- Work required -
From the entries below, copy out all lines holding "seconds".

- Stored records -
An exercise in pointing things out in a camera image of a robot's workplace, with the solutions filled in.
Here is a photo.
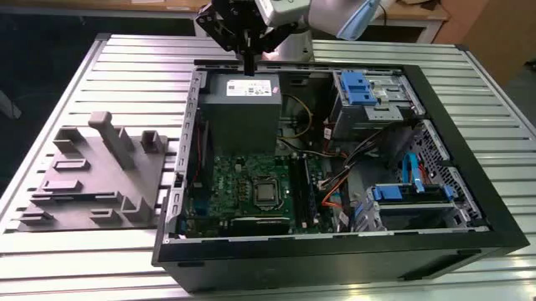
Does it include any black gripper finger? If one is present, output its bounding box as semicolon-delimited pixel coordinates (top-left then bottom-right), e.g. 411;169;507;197
250;26;290;77
196;8;252;77

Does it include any black RAM slot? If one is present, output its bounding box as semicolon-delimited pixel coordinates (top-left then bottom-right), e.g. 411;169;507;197
290;152;307;227
296;152;312;227

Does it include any grey power supply unit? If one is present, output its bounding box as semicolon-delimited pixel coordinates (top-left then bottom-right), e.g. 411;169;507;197
200;72;282;156

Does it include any metal drive cage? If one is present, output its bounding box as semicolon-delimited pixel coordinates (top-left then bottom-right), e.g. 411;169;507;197
329;70;424;142

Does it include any wooden desk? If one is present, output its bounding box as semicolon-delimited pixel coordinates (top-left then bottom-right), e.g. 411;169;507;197
0;0;452;43

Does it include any green motherboard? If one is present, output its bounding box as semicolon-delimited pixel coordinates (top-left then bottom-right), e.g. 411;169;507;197
184;152;336;238

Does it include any silver CPU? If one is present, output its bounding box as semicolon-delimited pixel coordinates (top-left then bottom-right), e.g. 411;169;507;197
256;183;278;201

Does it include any metal socket cover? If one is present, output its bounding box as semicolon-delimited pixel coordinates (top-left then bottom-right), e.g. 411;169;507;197
250;176;282;211

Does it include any brown wooden panel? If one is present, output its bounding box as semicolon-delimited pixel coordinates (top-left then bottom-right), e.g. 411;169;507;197
433;0;536;87

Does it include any grey parts rack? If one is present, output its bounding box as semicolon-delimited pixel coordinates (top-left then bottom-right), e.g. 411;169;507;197
4;111;180;233

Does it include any hard disk in blue carrier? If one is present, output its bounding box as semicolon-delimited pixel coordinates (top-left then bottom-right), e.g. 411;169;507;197
371;183;456;204

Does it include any black graphics card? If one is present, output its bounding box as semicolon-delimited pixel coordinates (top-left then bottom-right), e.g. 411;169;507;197
228;215;293;236

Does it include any metal disk bay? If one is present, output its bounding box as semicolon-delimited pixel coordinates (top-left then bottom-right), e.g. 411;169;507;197
364;184;483;231

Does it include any black PC case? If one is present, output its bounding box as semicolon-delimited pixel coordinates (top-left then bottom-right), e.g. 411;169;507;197
150;59;530;294

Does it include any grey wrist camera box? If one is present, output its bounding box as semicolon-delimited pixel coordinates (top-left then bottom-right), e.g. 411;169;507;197
254;0;312;28

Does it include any yellow black wire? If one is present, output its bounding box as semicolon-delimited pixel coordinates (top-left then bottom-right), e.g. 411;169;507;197
280;93;315;141

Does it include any blue plastic drive bracket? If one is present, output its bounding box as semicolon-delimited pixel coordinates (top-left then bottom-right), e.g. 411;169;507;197
340;71;379;106

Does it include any black white wire bundle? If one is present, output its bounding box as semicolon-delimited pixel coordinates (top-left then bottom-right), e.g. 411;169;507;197
317;120;420;191

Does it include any orange yellow wire bundle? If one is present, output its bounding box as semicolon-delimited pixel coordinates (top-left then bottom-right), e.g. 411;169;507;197
320;175;352;208

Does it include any blue flat wire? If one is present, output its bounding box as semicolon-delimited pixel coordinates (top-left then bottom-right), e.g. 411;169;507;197
401;152;427;192

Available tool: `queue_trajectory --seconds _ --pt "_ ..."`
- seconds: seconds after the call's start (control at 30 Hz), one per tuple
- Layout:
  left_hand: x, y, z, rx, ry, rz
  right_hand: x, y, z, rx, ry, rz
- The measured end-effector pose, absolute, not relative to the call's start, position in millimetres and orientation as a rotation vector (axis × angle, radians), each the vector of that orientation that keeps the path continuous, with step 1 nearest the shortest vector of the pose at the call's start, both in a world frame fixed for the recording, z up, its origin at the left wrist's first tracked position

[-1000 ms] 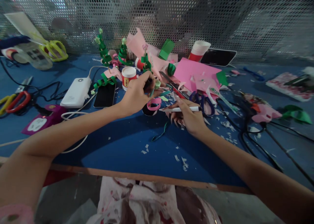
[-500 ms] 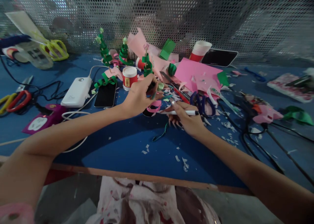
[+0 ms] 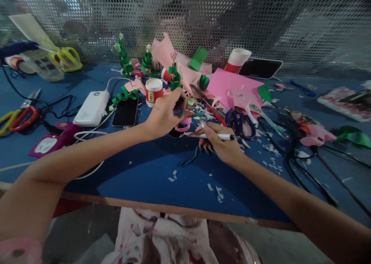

- The completed task -
Available tool: `queue_trajectory --seconds _ --pt "_ ..."`
- seconds: seconds after the call's start (control at 30 Hz), one per tuple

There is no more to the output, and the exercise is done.